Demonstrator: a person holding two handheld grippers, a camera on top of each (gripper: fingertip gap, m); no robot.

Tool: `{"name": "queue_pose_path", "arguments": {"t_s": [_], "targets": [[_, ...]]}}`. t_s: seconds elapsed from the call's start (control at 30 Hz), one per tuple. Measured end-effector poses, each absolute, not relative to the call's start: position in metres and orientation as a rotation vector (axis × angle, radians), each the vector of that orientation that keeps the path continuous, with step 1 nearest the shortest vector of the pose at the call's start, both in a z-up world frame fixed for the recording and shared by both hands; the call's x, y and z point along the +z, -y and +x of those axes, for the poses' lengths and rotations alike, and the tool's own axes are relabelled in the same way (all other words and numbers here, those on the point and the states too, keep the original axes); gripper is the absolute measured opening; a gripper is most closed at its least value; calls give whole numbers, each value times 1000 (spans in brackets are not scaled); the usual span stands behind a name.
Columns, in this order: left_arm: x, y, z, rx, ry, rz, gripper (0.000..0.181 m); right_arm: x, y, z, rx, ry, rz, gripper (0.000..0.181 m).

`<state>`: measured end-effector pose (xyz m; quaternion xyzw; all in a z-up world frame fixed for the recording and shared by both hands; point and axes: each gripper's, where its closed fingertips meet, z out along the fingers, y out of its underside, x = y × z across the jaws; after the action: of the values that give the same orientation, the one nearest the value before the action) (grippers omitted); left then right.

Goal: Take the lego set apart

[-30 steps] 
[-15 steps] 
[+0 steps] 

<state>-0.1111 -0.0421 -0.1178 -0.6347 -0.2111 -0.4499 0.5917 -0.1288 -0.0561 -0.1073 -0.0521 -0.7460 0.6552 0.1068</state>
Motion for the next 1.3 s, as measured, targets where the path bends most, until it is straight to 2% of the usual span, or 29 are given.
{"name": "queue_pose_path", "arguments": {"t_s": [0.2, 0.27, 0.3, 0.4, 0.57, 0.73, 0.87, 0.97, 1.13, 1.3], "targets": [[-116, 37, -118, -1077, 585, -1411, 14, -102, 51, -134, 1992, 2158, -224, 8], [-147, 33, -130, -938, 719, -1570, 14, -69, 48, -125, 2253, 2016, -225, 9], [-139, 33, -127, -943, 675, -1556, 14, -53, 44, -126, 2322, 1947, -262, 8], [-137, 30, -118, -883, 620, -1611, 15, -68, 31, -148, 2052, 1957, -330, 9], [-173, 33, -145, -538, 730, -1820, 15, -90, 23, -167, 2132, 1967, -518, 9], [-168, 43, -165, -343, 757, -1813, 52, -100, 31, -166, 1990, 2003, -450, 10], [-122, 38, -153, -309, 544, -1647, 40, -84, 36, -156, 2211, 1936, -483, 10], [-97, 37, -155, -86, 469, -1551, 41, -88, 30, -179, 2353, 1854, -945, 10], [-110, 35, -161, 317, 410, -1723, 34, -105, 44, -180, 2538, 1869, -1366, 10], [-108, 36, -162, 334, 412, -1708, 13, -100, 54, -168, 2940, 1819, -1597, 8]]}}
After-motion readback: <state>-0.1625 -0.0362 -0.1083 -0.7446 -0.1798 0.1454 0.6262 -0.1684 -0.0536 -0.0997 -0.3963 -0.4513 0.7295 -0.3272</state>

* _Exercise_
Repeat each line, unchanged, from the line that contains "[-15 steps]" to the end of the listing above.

* _Solution for this problem_
[-15 steps] 
[+0 steps] 

<state>-0.1111 -0.0421 -0.1178 -0.6347 -0.2111 -0.4499 0.5917 -0.1288 -0.0561 -0.1073 -0.0521 -0.7460 0.6552 0.1068</state>
Motion for the next 1.3 s, as measured, targets where the path bends most, until it is straight to 2% of the usual span, or 29 are given.
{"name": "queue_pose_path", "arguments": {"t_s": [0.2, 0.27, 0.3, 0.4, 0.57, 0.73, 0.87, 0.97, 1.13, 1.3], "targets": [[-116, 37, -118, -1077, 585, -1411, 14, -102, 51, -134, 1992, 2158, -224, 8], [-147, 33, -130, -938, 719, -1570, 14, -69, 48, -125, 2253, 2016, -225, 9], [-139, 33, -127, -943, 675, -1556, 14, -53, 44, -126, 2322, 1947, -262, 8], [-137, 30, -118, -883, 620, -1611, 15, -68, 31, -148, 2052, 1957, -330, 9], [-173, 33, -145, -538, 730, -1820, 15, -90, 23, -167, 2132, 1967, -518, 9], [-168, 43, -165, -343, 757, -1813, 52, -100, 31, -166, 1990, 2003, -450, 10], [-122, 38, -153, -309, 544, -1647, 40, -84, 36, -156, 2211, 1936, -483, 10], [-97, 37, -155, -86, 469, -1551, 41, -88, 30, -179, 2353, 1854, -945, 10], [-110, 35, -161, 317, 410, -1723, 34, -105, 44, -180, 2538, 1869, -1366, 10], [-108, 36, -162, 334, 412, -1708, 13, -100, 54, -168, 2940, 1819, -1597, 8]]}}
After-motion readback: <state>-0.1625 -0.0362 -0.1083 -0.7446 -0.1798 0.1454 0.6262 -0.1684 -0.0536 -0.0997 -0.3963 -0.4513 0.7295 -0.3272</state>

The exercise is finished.